** Opening DATASET ENTRIES block **
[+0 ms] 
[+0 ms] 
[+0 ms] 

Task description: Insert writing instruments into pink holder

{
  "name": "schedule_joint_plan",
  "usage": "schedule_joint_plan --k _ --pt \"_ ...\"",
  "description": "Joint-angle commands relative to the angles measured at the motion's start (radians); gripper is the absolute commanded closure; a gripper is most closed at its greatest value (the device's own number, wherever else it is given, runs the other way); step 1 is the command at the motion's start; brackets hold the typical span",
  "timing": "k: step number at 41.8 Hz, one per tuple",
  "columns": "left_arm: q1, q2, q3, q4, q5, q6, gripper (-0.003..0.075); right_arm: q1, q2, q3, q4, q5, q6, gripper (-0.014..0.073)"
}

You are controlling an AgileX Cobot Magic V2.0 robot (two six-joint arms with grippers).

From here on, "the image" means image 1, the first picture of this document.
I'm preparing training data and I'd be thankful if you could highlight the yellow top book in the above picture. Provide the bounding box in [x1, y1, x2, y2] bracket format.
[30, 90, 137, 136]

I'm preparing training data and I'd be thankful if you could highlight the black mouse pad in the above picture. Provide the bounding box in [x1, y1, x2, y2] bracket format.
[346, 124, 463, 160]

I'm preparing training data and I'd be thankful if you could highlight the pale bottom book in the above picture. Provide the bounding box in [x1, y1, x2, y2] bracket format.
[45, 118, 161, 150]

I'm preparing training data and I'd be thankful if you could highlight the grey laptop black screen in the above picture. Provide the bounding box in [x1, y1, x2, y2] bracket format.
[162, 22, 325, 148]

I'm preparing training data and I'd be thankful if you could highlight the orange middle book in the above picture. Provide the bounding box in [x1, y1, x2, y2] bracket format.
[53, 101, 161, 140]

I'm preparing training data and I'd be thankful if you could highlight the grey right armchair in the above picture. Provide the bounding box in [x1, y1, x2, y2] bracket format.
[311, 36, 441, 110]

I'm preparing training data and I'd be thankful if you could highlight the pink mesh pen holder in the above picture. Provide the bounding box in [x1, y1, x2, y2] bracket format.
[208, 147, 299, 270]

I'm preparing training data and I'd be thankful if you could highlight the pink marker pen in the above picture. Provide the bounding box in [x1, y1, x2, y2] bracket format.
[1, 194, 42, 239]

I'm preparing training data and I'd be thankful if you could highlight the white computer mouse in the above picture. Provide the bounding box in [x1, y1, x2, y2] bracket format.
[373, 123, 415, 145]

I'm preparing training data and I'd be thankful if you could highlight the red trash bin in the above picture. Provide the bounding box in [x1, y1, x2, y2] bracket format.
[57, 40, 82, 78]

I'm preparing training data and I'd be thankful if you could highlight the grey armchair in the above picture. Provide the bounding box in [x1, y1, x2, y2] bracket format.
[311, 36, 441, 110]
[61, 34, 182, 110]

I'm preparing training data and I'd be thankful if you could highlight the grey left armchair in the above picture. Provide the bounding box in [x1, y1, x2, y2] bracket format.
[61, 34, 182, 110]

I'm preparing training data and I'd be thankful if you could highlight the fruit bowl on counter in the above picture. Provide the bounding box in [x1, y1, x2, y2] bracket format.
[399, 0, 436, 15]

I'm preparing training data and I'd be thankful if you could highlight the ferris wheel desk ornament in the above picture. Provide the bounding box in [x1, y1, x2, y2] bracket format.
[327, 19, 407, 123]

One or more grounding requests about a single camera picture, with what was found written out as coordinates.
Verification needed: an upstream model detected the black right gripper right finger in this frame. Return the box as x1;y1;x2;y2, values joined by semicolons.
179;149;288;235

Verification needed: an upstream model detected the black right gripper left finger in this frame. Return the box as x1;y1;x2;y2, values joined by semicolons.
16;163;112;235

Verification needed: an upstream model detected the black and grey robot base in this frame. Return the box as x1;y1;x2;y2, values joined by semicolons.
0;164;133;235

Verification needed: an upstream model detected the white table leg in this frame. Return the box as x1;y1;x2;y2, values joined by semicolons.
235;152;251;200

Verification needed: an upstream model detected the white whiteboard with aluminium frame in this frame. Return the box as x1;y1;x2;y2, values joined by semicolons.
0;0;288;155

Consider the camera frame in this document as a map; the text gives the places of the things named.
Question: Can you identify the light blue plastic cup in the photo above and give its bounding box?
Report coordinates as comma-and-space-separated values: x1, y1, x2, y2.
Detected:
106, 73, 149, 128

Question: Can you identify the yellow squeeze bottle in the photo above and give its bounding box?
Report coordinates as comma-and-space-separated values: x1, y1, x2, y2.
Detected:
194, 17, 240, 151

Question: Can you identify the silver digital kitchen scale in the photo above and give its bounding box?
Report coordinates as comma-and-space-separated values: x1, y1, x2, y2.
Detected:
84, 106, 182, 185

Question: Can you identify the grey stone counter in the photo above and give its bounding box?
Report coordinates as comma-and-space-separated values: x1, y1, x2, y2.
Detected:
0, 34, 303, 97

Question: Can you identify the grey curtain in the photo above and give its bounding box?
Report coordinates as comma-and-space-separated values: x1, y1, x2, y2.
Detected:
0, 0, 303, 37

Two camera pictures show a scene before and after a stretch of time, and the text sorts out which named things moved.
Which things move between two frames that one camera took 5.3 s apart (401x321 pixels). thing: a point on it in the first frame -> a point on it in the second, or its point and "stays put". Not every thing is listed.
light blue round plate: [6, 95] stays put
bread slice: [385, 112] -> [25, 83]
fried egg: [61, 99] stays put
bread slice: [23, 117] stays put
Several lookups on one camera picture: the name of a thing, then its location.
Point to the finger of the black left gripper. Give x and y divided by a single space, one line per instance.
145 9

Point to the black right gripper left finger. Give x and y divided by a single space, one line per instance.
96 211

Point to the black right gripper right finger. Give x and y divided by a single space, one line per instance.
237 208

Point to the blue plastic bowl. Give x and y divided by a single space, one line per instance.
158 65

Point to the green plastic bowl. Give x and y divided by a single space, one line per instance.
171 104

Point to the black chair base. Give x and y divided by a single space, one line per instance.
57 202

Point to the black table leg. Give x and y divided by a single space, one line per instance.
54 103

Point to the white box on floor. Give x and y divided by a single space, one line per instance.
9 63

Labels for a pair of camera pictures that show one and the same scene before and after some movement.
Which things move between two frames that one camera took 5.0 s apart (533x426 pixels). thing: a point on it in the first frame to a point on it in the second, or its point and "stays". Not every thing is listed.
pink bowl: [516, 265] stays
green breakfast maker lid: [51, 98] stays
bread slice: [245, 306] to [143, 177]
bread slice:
** Closing DATASET ENTRIES block **
# WORK REQUEST:
Please report every line among the entries that includes "step".

# EXERCISE ANSWER:
  "description": "Joint-angle commands relative to the angles measured at the motion's start (radians); gripper is the absolute commanded closure; a gripper is most closed at its greatest value (the device's own number, wherever else it is given, runs the other way); step 1 is the command at the motion's start; brackets hold the typical span",
  "timing": "k: step number at 41.8 Hz, one per tuple",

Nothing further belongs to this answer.